In the interests of full disclosure, I am reporting the contents of an email I received the other day. I got a very polite note from Lad Litter, who pointed out that ‘Sean’, from the previous post, is a local chap who has done rather well playing footy and cricket at his club, and even plays for a representative Victorian footy team for intellectually disabled young men.


Lad Litter goes on to explain: As you can imagine we’re very proud of him and the way he works really hard on fitness and strength.
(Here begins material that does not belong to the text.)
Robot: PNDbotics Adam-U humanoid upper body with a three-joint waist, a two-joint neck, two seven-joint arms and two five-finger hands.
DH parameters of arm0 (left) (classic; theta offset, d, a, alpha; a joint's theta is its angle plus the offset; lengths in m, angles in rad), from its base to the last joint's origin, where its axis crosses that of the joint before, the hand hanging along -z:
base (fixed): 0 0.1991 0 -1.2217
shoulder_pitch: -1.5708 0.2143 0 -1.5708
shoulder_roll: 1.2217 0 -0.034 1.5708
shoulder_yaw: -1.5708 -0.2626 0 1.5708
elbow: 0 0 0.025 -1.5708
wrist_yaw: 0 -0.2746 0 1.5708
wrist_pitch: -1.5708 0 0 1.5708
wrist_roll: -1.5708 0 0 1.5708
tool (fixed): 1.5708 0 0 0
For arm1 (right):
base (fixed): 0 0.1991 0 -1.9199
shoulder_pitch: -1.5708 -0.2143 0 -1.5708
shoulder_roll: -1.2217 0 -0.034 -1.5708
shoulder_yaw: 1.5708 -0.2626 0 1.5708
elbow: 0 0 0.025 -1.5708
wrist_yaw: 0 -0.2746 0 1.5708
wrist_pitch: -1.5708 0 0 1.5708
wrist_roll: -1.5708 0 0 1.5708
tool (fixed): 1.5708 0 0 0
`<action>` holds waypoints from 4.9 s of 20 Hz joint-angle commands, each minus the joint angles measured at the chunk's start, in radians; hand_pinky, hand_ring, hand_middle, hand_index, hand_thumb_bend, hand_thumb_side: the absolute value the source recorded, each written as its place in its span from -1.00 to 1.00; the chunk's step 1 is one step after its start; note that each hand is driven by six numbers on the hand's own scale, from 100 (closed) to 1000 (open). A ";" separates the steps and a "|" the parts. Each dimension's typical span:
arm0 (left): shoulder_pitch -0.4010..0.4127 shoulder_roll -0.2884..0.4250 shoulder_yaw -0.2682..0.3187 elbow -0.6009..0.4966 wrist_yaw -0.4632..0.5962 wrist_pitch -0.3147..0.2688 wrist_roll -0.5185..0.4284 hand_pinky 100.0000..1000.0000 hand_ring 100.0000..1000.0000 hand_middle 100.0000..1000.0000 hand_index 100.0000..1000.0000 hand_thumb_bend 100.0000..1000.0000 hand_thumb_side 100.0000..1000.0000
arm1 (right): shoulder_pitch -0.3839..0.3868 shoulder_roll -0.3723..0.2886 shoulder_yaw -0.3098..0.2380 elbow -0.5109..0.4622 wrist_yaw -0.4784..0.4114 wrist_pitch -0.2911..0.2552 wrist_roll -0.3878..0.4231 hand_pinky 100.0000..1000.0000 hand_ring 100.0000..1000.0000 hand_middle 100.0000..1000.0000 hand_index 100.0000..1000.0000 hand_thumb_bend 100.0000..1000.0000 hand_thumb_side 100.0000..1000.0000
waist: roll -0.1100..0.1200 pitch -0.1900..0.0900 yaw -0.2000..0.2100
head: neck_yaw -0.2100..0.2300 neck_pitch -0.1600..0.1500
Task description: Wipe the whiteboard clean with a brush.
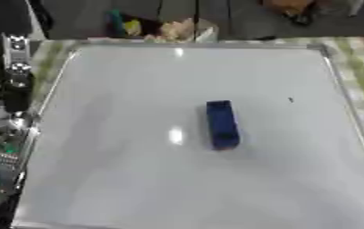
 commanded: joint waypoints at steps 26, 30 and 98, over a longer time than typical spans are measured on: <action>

This was originally to do better at footy and cricket but unfortunately has led to the sort of narcissism and belief that he might be catnip for the ladies, that you encountered. He’s a good-hearted, generous fellow who loves a chat, got a kind word for everyone, but just comes on a bit too strong, sometimes comically, as you noted.

Now I’ve never made a habit at poking fun of intellectually disabled people, but I suppose there’s a first time for everything. Not that I could tell in this case – all I thought is that Sean was perhaps a little, er, not all there and a bit full-on for my tastes. Which can be said for many of the people I meet in the ‘Wick.

So on the bad side, I did burn with shame. On the good side, I’ve been introduced to a super new blog, which can never be a bad thing.

6 thoughts on “Postscript

  1. Oh dear! Burn, baby, burn!And Lad Litter’s blog is NSFW – I opened the link and he’s got a huge post about viagra with pictures!!! Luckily my team members are all MIA today so there was no-one behind me to notice.

  2. Hurray. Oh, goody! Boo ate crow on her blog.Now you did your bad. And I did mine. But…My bad’s worser than your bad, though….Yours was done from ignorance. Mine was a temper tantrum.And even intellectually challenged men can be taught manners and gentlemanliness toward women… Or maybe not, since few men of any sort can be taught that.NSFW? Nude Sex For Winos? Nasty Shell Fish Widgets? Not Safe For Women?

  3. Not Safe for Work.Which, yes, would include nude sex for winos.I might also be guilty of this one (not the sex with winos… although… yes, actually, guilty of that one but that’s not what I mean). I mean if Kyle Sandilands is mentally handicapped.

  4. Don’t feel too bad GS. As Mai suggests, the women at the footy club (very maternal towards all of the chaps like Sean) are trying to get Sean to rein in his out-thereness with females. My view is you had a funny encounter, you blogged about it. Being local, and knowing that you’re bound to bump into him again, I just wanted to let you know there is some background. But isn’t Brunswick colourful in terms of its locals? You’re in a good spot for blog material.